- _Work instruction_
Your output is the line containing "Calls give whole" plus every line after it in the listing, reproduced exactly.

- _Data_
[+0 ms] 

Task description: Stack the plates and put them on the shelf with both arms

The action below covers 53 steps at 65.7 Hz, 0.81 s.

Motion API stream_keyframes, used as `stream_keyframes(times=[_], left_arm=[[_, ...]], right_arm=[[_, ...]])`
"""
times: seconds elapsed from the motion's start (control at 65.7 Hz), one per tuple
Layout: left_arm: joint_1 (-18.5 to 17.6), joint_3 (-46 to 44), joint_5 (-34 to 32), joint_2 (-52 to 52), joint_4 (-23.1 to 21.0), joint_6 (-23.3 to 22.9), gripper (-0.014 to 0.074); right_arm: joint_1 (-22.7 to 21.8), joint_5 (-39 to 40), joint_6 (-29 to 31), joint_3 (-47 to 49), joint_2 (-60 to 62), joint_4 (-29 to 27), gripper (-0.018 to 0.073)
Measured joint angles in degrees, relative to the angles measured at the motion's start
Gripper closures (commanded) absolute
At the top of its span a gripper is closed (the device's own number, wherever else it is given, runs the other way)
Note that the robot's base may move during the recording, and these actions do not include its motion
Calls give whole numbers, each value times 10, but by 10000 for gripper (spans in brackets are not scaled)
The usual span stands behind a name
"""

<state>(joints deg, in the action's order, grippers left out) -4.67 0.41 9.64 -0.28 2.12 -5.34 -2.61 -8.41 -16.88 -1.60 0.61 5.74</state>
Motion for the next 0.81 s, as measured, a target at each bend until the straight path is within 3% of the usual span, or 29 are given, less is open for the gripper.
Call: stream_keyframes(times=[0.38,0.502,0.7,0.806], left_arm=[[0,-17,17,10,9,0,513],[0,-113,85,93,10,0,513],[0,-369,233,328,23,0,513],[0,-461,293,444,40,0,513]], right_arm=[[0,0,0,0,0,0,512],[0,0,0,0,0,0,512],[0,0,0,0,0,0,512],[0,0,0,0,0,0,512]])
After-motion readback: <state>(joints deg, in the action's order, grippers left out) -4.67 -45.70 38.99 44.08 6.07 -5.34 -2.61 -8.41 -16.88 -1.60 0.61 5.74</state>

- _Response to the exercise_
Calls give whole numbers, each value times 10, but by 10000 for gripper (spans in brackets are not scaled)
The usual span stands behind a name
"""

<state>(joints deg, in the action's order, grippers left out) -4.67 0.41 9.64 -0.28 2.12 -5.34 -2.61 -8.41 -16.88 -1.60 0.61 5.74</state>
Motion for the next 0.81 s, as measured, a target at each bend until the straight path is within 3% of the usual span, or 29 are given, less is open for the gripper.
Call: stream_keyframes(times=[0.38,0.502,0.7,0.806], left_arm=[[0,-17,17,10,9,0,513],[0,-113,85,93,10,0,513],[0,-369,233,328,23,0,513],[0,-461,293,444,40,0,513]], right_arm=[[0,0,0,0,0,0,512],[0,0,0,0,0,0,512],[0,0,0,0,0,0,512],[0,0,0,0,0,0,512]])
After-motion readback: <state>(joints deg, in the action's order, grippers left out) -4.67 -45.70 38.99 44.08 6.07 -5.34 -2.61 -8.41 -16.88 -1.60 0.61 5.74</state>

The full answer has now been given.